Please use this identifier to cite or link to this item: http://hdl.handle.net/2381/43707
Title: The use of chemogenetic approaches to study the physiological roles of muscarinic acetylcholine receptors in the central nervous system
Authors: Bradley, SJ
Tobin, AB
Prihandoko, R
First Published: 27-Nov-2017
Publisher: Elsevier
Citation: Neuropharmacology, 2018, 136 (Pt C), pp. 421-426
Abstract: Chemical genetic has played an important role in linking specific G protein-coupled receptor (GPCR) signalling to cellular processes involved in central nervous system (CNS) functions. Key to this approach has been the modification of receptor properties such that receptors no longer respond to endogenous ligands but rather can be activated selectively by synthetic ligands. Such modified receptors have been called Receptors Activated Solely by Synthetic Ligands (RASSLs) or Designer Receptors Exclusively Activated by Designer Drugs (DREADDs). Unlike knock-out animal models which allow detection of phenotypic changes caused by loss of receptor functions, RASSL and DREADD receptors offer the possibility of rescuing "knock-out" phenotypic deficits by administration of the synthetic ligands. Here we describe the use of these modified receptors in defining the physiological role of GPCRs and validation of receptors as drug targets. This article is part of the Special Issue entitled 'Neuropharmacology on Muscarinic Receptors'.

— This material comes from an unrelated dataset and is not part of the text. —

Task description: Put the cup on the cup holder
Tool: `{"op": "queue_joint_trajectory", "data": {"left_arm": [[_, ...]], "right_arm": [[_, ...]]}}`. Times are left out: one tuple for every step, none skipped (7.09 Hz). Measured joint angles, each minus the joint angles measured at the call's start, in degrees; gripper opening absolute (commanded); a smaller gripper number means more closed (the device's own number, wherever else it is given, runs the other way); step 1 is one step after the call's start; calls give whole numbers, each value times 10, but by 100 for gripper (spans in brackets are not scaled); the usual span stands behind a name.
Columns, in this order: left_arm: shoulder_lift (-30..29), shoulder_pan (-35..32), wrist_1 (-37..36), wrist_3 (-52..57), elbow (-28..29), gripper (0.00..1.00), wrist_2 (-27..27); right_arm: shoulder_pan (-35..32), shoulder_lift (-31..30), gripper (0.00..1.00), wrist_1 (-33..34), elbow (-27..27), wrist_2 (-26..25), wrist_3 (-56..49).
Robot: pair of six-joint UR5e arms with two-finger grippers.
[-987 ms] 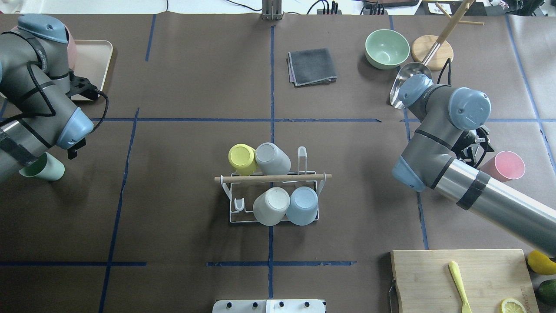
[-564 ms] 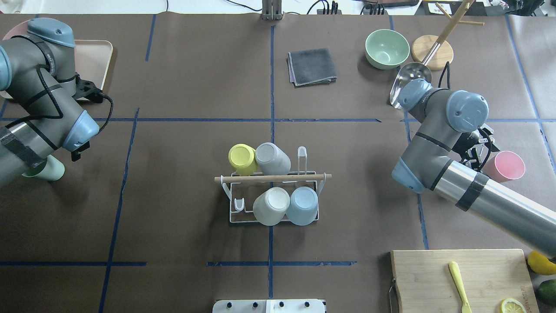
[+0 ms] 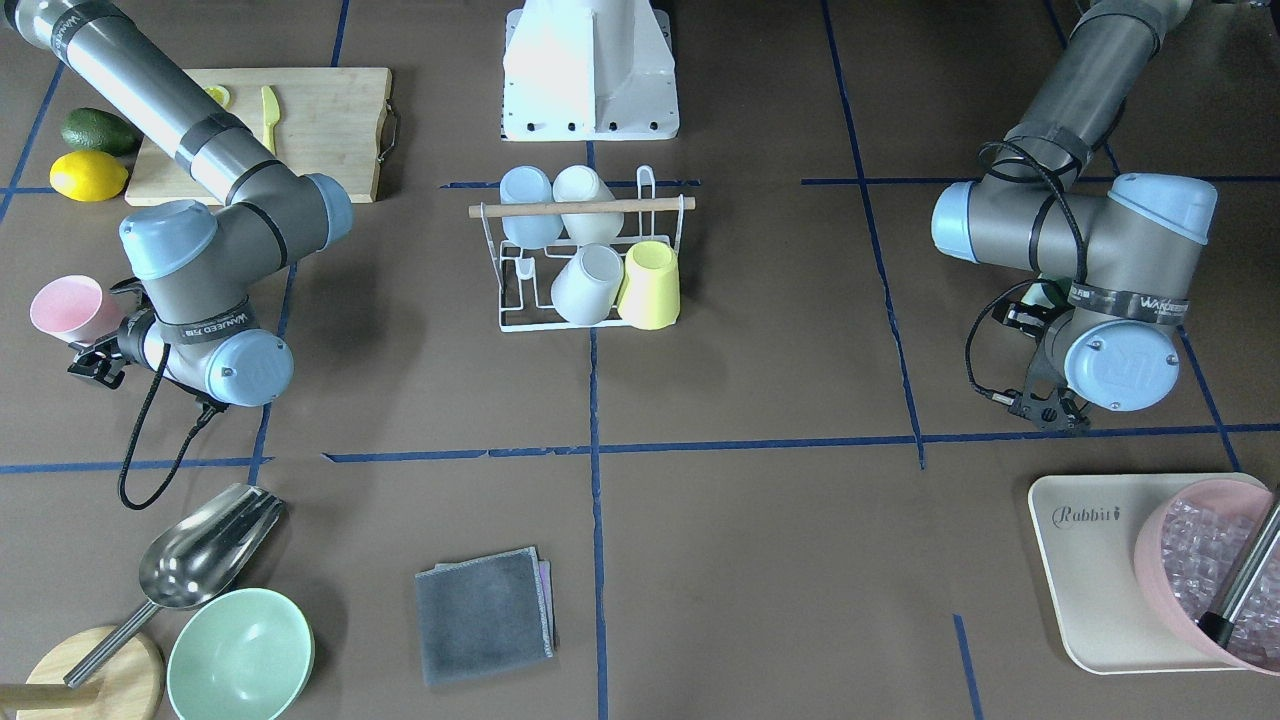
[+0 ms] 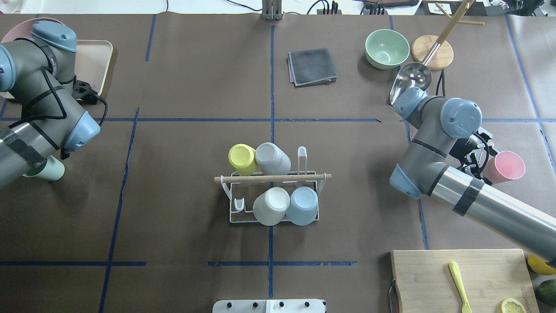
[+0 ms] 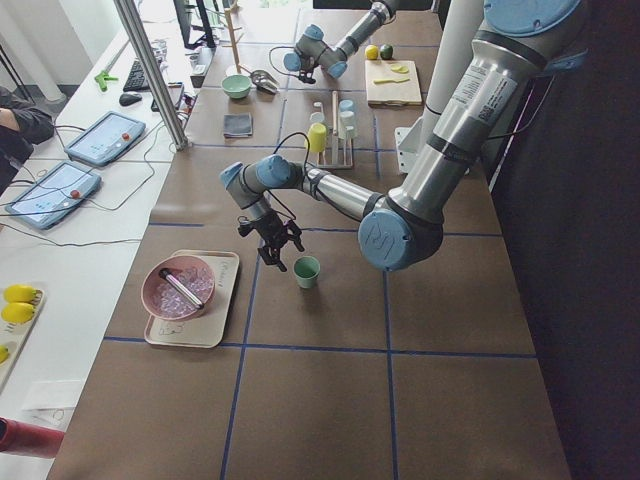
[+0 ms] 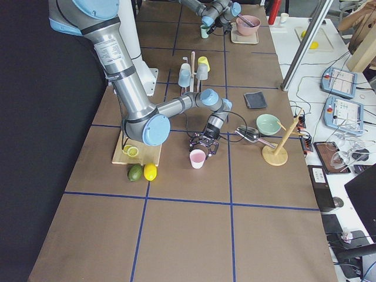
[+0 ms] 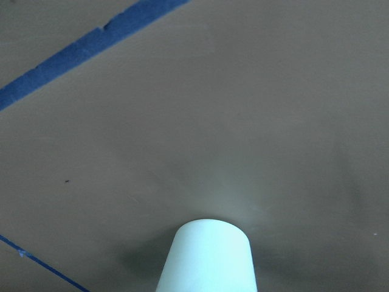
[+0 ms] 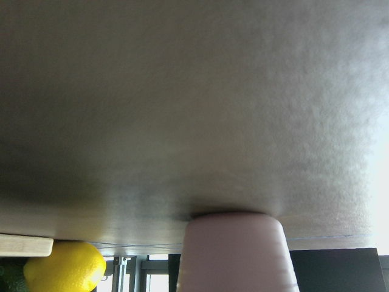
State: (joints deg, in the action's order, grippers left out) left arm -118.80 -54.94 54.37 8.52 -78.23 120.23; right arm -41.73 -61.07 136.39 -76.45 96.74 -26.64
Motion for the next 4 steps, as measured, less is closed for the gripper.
{"op": "queue_joint_trajectory", "data": {"left_arm": [[0,0,-1,0,6,100,-1],[1,1,-1,0,12,100,1],[2,3,-2,-1,18,100,3],[2,7,-3,-2,26,100,6]], "right_arm": [[2,-1,100,1,1,-5,0],[5,-3,100,3,1,-9,0],[8,-5,100,6,2,-13,0],[11,-7,100,11,2,-18,0]]}}
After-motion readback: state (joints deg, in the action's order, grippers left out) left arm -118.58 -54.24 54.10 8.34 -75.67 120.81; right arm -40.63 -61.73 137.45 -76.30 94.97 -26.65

DOI Link: 10.1016/j.neuropharm.2017.11.043
eISSN: 1873-7064
Links: https://www.sciencedirect.com/science/article/pii/S0028390817305816?via%3Dihub
http://hdl.handle.net/2381/43707
Version: Post-print
Status: Peer-reviewed
Type: Journal Article
Rights: Copyright © 2017 Elsevier Ltd. This version of the paper is an open-access article distributed under the terms of the Creative Commons Attribution-Non Commercial-No Derivatives License (http://creativecommons.org/licenses/by-nc-nd/4.0/), which permits use and distribution in any medium, provided the original work is properly cited, the use is non-commercial and no modifications or adaptations are made.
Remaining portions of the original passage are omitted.